Maybe because I'm stressed I want to be near you a bit more. Last night while at the movie all of the couples upset me. How rare it is that I go to the out and am not bothered by happy couples and how often it is that I find myself without that happiness. We will be happy together again wont we? I hope so.

I don't care about my finals or about school at this point. I just want it all over with so I can see you. However, I don't even know if that is the end point for you. Maybe you intend to stay away longer.

Why are you gone?


Wednesday, May 2, 2012

Just A Little While Longer

So I completely broke down and text him the other day.

I was sitting in my second class, which is when his first starts, and just wrote on a piece of paper the words "Hey hun :)". The caption then said something like: I just wanted to say a quick hello. Thinking of you, which shouldn't be a surprise lol Anyway, I hope your last week of classes goes well.

So being my lovely self I wanted to just feel satisfied with that but no I found myself wanting a response. The hoping got to me while I waited through my next classes. Finally I'm in my last class, Stats recitation, and I just looked down at my lap seeing my screen light up with his name. OMG what joy that brought. I feel rather ridiculous actually but I was so happy. I actually looked over at the girl next to me and smiled so big. She just looked back like "Oooookkkkaaayyy?" lol His text said: You're so sweet Aubree :)

So from the outside that is quite a simple text but for me it meant everything. Prior to receiving this text I was sitting on a chair in the hall thinking that I really just don't deserve someone nice and caring, that I am blind and didn't see the true him, and that in his attempt to be nice he is lying about all of this and waiting till after the semester to leave me.

I hate that I can feel this way. Its difficult not to when there have been a number of times when someone did something equally cruel. I feel that I doubt myself worth entirely :( I really like him and want to trust him. I don't want past assholes messing this up.

To tell you the rest I ended up texting him back saying: Sometimes :) I'm glad you think so. Shortly after he said: I've been missing you. My heart jumped! It made me so happy I can't even explain myself!! My response was pretty much that and he said: I hope you've been well. I'm looking forward to seeing you.

This gives me something to continue off of till I can see him again. Now I'm less concerned about his birthday gift that will expire. They're Cubs tickets for the 5/17 game and I've never been. I really want to go and start off the summer well.

I really want to talk to him and us to come to an understanding that this is not something I will continue to be okay with.
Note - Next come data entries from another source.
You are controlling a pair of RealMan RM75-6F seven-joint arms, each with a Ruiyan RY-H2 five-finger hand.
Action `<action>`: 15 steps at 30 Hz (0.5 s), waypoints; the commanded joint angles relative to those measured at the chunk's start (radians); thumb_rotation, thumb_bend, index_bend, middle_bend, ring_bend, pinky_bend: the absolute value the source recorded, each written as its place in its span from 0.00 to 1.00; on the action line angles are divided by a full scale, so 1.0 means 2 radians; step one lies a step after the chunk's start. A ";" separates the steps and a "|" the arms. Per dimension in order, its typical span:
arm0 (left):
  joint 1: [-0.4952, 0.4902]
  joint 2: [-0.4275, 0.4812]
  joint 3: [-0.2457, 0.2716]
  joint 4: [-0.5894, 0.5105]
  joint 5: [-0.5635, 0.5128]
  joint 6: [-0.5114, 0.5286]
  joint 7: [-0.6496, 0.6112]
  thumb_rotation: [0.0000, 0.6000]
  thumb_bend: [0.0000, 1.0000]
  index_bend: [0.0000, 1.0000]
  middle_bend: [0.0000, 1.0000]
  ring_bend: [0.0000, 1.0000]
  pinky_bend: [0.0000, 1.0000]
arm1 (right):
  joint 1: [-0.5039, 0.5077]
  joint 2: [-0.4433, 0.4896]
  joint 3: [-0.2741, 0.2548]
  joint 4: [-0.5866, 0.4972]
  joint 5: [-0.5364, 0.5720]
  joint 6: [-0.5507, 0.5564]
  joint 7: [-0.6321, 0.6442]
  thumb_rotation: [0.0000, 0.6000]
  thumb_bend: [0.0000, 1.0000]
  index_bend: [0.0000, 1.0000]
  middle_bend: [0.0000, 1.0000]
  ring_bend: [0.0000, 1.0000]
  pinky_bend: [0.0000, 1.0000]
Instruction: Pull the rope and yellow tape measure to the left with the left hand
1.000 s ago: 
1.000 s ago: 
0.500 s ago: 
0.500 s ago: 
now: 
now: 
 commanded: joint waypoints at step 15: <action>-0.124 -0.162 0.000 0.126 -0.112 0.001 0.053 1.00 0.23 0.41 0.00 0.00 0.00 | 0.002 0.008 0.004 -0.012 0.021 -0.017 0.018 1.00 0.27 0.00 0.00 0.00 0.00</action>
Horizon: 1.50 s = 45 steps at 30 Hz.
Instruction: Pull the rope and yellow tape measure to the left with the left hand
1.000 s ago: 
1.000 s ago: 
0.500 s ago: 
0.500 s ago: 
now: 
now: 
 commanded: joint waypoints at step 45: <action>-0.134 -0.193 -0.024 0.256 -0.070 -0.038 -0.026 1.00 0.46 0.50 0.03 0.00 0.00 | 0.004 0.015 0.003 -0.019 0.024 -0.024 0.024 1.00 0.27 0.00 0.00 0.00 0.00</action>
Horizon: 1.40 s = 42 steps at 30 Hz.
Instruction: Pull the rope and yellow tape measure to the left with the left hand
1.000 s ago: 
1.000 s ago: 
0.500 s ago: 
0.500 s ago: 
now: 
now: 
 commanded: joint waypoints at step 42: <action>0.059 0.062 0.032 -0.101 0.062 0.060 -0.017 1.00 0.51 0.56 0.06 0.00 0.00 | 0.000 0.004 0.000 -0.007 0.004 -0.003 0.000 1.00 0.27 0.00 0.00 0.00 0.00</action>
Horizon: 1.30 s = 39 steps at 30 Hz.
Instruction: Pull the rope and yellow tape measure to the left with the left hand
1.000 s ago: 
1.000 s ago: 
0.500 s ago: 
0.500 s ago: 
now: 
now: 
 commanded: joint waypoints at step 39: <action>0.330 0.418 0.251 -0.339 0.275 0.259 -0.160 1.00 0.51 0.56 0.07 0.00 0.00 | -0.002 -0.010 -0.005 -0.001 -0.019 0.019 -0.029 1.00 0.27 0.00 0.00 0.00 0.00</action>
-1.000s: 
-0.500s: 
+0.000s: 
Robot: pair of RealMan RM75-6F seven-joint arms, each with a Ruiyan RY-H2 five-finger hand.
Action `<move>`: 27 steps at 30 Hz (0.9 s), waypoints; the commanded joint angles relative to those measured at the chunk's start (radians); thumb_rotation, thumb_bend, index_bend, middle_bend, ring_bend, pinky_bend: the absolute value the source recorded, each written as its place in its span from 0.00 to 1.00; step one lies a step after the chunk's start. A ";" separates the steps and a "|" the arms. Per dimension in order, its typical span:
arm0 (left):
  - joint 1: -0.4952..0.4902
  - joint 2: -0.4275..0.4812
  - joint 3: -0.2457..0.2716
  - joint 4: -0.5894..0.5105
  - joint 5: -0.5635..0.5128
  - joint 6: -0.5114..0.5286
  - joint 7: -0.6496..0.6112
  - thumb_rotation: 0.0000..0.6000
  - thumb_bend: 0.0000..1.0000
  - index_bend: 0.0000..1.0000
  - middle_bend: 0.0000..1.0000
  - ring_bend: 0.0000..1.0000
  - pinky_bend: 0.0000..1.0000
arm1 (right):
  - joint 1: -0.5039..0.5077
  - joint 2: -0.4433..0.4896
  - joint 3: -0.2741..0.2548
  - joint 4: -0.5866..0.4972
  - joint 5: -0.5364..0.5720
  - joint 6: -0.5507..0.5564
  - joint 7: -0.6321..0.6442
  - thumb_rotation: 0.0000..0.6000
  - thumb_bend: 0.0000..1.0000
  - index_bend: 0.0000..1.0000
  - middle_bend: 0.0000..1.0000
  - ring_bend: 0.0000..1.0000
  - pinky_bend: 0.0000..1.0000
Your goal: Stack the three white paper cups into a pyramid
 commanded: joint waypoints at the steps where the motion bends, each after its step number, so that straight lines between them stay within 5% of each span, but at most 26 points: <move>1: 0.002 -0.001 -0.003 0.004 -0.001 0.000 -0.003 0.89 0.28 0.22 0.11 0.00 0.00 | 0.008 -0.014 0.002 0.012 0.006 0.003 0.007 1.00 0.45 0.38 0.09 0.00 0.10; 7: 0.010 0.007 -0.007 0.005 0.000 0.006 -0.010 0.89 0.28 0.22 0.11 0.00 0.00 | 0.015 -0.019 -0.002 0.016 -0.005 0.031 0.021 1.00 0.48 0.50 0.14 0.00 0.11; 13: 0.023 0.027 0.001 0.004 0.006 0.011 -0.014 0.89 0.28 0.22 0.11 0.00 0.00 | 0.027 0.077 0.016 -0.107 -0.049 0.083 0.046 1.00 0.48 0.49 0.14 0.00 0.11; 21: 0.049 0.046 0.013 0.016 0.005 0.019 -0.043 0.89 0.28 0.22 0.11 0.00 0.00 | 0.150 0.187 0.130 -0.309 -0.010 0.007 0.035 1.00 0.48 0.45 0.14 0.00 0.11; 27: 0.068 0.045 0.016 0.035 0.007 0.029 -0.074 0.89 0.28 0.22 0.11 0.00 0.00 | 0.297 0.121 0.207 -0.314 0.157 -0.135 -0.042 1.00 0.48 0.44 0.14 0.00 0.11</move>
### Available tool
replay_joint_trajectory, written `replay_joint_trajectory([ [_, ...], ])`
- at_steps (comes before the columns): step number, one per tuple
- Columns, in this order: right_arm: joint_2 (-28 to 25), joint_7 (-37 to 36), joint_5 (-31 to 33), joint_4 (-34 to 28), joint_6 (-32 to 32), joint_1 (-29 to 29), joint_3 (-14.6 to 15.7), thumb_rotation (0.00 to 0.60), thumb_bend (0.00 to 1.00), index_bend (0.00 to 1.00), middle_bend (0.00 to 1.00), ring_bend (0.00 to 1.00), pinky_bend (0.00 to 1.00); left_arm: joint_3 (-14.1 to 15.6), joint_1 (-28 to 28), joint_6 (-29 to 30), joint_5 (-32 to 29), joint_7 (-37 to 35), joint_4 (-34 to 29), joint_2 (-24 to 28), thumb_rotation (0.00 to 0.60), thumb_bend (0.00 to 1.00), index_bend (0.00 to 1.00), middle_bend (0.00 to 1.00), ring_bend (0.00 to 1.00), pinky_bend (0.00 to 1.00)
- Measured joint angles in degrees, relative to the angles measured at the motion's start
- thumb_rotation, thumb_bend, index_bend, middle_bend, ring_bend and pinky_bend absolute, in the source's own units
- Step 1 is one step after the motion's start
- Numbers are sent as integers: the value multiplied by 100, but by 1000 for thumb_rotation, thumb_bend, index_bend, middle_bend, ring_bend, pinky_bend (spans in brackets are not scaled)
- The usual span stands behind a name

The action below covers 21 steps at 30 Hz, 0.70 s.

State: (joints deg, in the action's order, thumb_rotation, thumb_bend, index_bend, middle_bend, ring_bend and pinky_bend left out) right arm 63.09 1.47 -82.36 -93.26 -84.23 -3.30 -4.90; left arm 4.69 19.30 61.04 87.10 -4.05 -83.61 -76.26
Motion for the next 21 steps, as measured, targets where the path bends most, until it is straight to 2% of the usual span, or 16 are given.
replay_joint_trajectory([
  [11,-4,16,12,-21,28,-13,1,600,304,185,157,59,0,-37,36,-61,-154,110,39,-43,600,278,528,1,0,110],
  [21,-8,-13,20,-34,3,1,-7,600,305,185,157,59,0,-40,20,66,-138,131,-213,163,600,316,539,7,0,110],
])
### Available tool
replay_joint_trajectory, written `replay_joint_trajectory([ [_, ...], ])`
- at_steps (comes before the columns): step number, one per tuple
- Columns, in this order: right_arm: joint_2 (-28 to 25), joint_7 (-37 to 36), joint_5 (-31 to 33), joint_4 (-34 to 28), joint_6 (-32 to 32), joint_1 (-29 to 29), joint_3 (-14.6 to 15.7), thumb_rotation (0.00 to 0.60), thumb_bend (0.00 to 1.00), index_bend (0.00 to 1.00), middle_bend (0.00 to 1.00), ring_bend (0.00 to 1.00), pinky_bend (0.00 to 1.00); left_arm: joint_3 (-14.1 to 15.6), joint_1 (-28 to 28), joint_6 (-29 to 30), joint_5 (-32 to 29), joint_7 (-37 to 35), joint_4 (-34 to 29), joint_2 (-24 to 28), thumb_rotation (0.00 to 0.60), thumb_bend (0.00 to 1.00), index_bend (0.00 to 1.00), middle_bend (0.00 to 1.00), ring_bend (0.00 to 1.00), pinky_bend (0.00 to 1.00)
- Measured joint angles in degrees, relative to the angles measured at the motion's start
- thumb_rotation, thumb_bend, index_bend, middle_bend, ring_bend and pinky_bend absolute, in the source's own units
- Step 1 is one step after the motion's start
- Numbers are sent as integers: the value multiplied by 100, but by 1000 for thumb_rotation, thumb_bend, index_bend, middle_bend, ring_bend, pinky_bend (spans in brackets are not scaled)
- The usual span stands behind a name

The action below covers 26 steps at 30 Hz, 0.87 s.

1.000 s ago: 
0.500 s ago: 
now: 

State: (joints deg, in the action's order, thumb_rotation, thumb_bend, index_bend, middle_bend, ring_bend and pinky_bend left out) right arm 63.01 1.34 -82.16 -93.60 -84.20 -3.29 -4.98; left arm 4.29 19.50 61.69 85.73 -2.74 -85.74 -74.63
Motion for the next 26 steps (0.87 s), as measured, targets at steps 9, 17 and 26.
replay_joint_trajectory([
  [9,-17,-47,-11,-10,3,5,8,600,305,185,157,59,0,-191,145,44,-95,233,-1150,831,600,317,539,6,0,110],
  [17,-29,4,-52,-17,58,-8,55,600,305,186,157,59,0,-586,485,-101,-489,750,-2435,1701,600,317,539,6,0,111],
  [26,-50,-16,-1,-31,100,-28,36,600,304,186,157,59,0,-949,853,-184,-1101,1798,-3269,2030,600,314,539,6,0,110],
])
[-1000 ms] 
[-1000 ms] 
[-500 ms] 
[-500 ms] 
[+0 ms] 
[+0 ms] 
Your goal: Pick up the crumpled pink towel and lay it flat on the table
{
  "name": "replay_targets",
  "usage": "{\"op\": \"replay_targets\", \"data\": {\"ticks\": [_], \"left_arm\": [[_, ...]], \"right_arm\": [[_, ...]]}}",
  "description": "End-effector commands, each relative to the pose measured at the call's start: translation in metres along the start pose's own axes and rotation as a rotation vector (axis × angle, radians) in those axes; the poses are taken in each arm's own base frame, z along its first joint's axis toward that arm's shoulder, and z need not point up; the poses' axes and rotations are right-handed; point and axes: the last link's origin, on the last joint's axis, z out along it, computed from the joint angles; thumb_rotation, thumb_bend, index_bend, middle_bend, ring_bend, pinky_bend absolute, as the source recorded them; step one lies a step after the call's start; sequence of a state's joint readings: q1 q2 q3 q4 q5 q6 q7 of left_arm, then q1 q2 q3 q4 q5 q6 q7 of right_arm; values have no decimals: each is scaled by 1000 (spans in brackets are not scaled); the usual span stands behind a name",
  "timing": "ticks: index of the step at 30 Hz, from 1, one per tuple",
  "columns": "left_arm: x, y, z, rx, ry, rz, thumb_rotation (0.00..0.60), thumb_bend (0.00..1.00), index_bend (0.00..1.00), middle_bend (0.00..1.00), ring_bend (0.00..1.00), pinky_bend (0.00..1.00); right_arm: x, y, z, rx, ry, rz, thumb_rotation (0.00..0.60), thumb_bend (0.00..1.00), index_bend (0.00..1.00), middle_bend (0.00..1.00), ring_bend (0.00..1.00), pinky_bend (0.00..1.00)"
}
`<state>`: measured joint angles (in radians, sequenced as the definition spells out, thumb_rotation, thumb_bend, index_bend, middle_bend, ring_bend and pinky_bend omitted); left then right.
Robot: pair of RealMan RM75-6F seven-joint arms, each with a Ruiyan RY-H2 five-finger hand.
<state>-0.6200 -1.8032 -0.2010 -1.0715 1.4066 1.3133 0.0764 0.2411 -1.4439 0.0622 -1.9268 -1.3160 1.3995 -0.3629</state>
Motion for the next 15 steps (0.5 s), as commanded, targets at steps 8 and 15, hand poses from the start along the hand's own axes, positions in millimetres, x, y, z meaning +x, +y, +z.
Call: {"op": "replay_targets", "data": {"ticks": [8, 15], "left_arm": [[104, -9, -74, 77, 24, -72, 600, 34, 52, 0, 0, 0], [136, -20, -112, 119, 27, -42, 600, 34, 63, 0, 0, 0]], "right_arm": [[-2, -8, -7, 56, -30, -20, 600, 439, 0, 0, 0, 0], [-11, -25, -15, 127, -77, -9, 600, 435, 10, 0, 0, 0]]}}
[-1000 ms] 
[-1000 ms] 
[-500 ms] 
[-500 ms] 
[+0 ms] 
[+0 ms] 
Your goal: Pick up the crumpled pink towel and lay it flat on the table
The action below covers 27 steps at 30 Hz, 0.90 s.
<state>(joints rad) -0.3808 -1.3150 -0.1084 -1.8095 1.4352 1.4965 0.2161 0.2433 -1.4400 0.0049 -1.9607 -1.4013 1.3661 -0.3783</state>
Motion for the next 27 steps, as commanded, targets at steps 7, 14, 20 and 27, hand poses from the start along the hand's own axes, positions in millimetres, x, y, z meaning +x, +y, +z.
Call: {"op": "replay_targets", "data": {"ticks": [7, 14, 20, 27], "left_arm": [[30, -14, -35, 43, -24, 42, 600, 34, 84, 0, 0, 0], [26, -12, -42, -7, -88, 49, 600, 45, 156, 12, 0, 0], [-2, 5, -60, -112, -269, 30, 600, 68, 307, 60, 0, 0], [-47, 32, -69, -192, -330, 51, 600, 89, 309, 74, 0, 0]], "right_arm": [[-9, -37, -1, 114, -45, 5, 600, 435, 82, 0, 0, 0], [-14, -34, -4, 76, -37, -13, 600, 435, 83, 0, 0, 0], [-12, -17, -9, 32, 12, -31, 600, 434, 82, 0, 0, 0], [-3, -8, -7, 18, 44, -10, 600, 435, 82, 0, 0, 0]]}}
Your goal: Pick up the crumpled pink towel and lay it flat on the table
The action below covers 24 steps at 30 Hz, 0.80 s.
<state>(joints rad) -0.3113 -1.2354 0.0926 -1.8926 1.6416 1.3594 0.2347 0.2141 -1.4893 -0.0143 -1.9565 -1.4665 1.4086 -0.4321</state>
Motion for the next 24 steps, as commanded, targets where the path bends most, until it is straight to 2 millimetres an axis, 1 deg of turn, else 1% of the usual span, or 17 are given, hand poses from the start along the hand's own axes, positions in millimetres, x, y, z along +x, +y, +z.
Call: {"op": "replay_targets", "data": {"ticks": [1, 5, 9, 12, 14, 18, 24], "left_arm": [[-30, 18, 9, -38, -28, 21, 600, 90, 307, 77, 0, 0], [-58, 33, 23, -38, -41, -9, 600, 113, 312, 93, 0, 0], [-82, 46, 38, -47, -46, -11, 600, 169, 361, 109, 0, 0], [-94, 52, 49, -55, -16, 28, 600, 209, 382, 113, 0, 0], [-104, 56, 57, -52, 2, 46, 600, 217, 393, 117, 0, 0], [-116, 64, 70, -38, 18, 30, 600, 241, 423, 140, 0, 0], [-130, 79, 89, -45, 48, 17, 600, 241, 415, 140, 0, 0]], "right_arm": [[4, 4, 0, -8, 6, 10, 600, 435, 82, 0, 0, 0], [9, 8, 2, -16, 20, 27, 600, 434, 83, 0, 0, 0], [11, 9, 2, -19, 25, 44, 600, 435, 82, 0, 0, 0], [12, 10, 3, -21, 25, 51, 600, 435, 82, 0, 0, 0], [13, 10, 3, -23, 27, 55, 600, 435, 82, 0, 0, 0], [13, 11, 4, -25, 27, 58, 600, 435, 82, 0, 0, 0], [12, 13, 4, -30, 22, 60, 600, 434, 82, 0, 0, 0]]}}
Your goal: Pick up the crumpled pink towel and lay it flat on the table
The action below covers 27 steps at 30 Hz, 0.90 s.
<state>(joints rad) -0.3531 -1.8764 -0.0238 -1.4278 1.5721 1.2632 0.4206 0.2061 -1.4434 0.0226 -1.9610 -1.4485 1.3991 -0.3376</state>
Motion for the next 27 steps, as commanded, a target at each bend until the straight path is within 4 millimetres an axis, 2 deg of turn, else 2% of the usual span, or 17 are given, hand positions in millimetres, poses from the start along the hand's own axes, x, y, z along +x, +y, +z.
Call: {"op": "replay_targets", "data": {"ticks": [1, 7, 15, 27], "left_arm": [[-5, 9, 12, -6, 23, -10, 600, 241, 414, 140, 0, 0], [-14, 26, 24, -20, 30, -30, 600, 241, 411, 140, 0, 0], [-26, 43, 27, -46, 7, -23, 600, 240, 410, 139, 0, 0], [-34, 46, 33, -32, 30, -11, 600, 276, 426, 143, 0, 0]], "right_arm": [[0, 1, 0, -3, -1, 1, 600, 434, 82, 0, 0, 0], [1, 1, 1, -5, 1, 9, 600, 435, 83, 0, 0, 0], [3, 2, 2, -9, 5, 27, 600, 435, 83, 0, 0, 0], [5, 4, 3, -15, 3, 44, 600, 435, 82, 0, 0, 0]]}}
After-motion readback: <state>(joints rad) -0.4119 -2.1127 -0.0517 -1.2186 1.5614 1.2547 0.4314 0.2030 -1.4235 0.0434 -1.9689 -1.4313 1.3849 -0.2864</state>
Life gets hard, but when you bring someone into your life you're bringing them into it all. With me, I expect and am prepared to be there for the good and bad. Anyway I'm voicing my argument to my blog when really I guess I will need to speak to him about this.

I just want him to know that I want to be a part of his life, all of it. Once he knows that if he continues to need time where we don't speak and don't see each other for months then I will have to leave.

I don't think its selfish to want something more than that.